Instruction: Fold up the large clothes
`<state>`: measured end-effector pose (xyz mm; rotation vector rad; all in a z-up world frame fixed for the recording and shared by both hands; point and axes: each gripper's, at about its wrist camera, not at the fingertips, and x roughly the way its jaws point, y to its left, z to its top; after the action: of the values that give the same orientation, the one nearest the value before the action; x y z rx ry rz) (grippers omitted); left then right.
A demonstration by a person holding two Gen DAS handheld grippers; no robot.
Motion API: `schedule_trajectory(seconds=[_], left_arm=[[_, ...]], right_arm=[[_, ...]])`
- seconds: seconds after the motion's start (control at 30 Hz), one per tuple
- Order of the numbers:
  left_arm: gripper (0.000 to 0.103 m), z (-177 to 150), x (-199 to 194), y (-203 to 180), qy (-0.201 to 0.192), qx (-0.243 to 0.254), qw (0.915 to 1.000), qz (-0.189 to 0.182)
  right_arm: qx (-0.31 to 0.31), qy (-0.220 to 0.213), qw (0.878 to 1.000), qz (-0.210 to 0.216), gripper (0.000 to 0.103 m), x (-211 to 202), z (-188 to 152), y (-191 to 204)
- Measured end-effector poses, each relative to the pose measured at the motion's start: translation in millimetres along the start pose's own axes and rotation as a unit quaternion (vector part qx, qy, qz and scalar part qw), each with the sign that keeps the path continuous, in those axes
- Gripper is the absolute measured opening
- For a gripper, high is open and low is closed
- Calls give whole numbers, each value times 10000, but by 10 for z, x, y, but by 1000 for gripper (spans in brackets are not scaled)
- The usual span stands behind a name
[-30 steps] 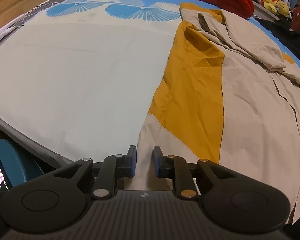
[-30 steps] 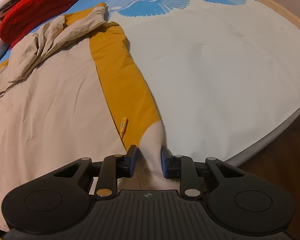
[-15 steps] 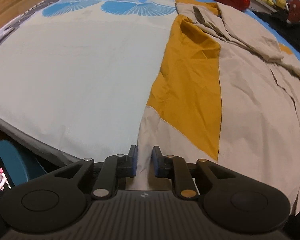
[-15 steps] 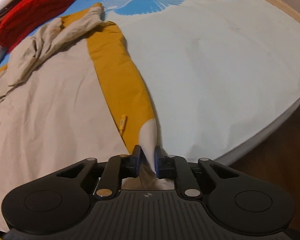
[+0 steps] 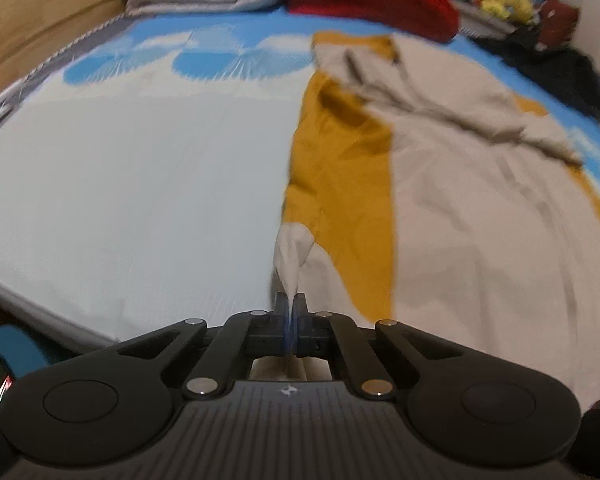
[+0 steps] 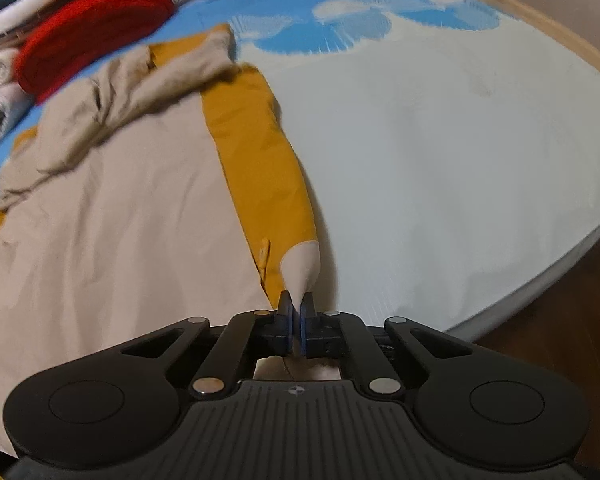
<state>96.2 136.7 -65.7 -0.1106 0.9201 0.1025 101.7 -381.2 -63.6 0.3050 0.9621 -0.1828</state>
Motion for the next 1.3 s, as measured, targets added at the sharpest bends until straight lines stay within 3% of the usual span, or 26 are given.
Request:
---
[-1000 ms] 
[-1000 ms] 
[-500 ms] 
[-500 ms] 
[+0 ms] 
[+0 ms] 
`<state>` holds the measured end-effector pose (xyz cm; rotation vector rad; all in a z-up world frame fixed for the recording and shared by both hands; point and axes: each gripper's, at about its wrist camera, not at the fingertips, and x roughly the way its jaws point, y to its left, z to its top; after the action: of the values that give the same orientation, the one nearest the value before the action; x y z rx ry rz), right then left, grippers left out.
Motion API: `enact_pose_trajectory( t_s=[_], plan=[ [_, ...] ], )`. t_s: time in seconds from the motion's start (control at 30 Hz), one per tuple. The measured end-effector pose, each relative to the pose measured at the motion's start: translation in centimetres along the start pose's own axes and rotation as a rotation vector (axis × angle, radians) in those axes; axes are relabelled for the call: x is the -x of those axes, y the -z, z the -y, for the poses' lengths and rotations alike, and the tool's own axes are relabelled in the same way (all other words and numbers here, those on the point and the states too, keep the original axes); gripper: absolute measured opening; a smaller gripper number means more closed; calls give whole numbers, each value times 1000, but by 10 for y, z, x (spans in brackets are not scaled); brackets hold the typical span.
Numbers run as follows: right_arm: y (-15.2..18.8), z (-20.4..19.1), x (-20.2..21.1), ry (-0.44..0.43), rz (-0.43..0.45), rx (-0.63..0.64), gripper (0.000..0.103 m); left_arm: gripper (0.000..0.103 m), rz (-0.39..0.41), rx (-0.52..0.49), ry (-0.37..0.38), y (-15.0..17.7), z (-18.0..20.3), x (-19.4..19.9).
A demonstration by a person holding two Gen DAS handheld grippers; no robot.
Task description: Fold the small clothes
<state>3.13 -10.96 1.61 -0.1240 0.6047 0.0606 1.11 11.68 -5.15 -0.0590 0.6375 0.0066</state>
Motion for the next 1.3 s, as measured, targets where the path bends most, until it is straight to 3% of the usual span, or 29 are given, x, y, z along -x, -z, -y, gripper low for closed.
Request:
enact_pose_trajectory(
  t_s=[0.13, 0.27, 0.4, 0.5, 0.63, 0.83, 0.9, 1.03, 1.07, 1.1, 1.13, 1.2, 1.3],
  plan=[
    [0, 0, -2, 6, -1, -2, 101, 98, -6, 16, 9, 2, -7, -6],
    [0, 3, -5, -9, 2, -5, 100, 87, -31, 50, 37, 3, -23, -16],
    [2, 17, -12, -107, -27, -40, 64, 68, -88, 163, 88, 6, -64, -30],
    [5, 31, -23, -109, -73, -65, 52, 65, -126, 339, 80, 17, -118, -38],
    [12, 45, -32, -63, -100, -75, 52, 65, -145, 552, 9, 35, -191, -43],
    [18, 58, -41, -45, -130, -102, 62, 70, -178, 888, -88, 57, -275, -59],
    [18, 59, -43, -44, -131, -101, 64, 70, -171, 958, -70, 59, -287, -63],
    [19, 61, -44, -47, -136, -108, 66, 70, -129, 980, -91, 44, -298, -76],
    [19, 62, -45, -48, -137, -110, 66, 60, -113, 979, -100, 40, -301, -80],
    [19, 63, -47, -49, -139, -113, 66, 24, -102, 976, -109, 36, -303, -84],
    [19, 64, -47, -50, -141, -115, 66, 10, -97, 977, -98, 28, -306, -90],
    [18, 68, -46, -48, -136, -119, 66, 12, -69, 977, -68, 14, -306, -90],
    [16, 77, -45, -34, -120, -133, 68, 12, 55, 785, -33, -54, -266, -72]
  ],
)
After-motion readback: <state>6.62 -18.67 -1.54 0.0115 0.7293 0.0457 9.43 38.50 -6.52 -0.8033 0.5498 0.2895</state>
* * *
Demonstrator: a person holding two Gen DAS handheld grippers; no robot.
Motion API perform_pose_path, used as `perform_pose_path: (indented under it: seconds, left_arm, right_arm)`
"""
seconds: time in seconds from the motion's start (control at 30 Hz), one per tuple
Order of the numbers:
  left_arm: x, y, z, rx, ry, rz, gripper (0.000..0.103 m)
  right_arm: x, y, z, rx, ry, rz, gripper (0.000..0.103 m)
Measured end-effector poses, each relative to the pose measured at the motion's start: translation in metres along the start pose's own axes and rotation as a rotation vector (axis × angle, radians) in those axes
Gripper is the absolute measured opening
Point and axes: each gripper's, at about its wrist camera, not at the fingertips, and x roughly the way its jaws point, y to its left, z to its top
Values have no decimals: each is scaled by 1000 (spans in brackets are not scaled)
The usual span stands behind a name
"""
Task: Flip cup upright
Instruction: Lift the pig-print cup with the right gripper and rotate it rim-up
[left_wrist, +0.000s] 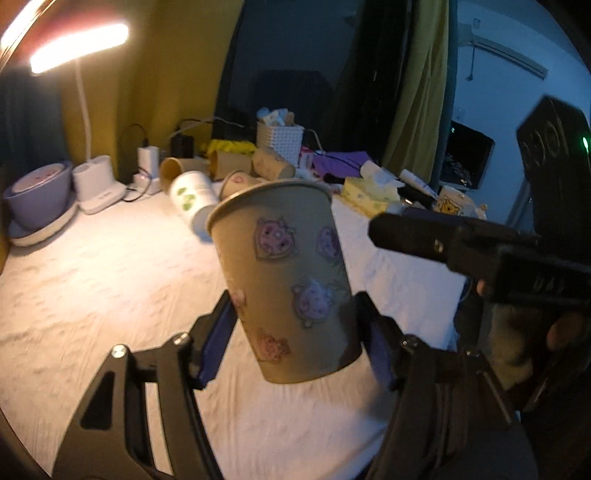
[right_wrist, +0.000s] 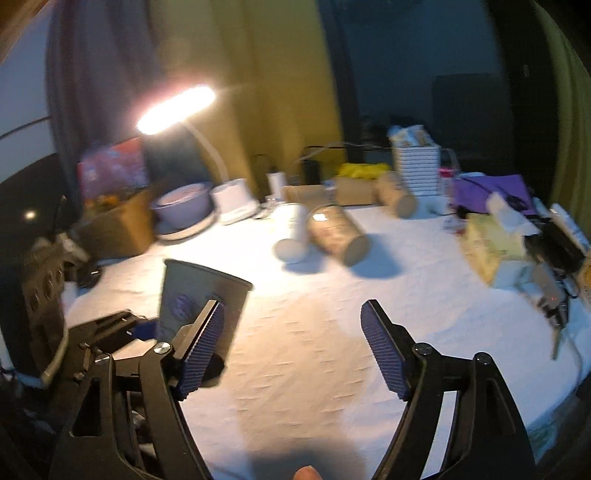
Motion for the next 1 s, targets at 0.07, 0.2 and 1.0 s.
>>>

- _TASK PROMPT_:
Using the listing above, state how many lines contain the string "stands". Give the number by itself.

- _FINISHED EXERCISE_:
2